Using the data that follows, return exactly the lines from the one that contains "You are controlling" through the one that contains "joint 3: xyz", ends included.

Provided material -

# # #

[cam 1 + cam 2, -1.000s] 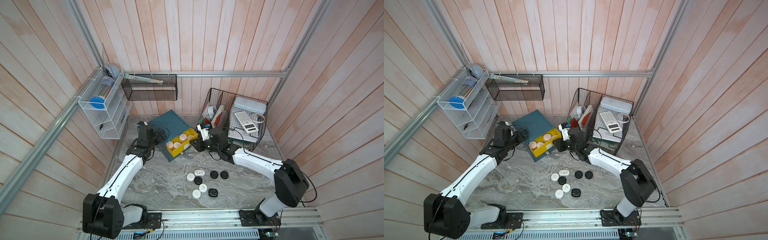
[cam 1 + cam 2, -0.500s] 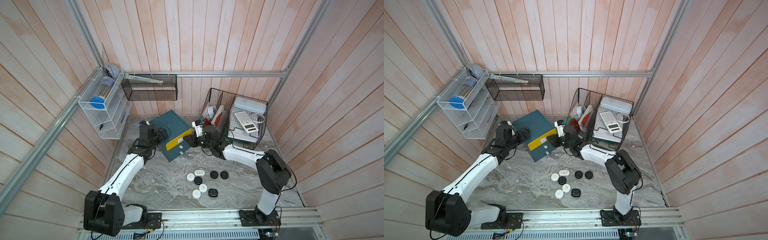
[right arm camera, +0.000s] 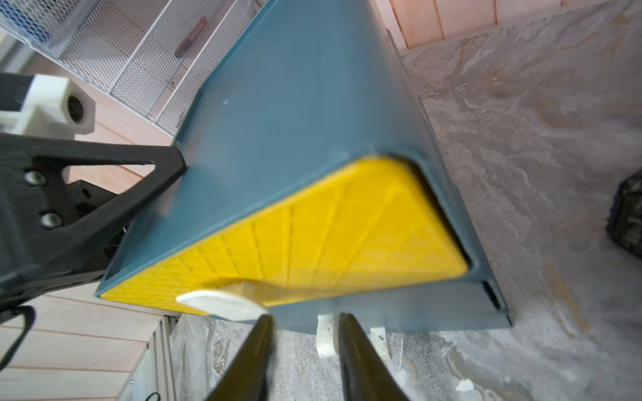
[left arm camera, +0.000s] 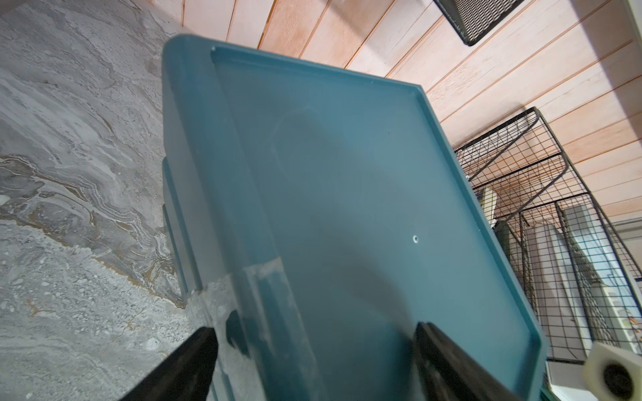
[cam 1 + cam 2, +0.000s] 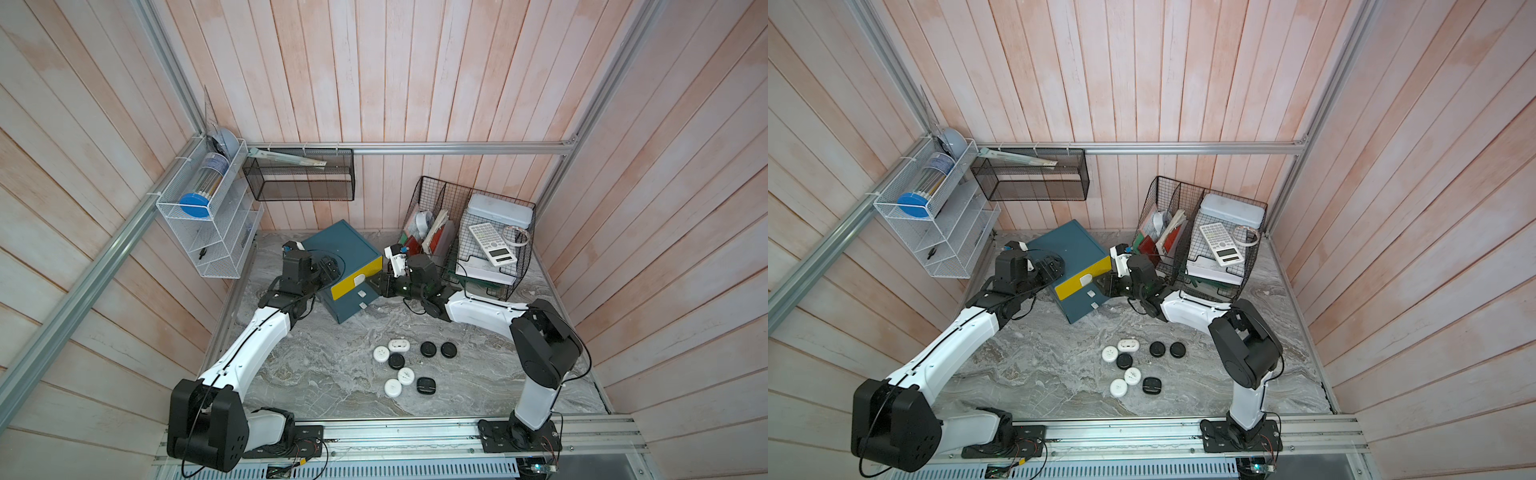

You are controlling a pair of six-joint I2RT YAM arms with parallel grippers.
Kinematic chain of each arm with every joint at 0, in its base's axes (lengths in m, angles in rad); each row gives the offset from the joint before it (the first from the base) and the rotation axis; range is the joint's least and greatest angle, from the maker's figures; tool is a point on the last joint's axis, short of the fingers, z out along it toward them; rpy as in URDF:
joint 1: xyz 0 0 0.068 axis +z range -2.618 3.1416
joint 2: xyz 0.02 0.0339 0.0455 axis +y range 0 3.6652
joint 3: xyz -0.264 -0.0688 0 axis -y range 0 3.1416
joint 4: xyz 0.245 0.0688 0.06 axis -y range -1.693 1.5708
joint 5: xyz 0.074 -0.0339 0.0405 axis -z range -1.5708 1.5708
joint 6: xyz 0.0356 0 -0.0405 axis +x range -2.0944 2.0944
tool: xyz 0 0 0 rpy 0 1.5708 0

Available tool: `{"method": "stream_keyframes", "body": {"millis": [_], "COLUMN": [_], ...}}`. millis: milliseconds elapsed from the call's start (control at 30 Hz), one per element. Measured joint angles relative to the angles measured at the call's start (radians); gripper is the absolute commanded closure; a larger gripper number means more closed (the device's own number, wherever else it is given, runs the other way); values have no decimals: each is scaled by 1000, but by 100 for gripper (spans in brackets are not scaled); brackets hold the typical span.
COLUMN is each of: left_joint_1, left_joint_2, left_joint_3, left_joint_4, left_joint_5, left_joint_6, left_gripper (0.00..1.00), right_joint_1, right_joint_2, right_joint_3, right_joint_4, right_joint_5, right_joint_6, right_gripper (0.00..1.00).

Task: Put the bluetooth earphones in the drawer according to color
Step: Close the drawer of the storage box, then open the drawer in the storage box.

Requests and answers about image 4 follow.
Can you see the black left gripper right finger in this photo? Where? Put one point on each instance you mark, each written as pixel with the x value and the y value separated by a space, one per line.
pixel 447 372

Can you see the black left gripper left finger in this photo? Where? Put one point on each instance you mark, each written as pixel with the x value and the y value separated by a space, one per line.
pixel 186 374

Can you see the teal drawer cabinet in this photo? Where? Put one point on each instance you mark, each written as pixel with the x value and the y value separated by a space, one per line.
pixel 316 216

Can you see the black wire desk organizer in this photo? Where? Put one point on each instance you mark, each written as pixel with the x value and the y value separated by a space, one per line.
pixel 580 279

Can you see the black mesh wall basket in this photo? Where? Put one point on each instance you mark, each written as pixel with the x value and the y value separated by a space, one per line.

# # #

Written solution -
You are controlling a pair of six-joint I2RT YAM arms with parallel grippers.
Kinematic chain of each arm with every joint at 0, in its base's axes (lengths in m, angles in rad); each row gives the offset from the joint before it (the first from the base) and the rotation axis; range is the joint's least and greatest angle, from the maker's figures; tool is a point on the last joint's axis, short of the fingers, z out along it toward them; rpy as in URDF:
joint 1: xyz 0 0 0.068 axis +z range -2.618 3.1416
joint 2: xyz 0.02 0.0339 0.0455 axis +y range 0 3.6652
joint 3: xyz -0.264 -0.0688 0 axis -y range 0 3.1416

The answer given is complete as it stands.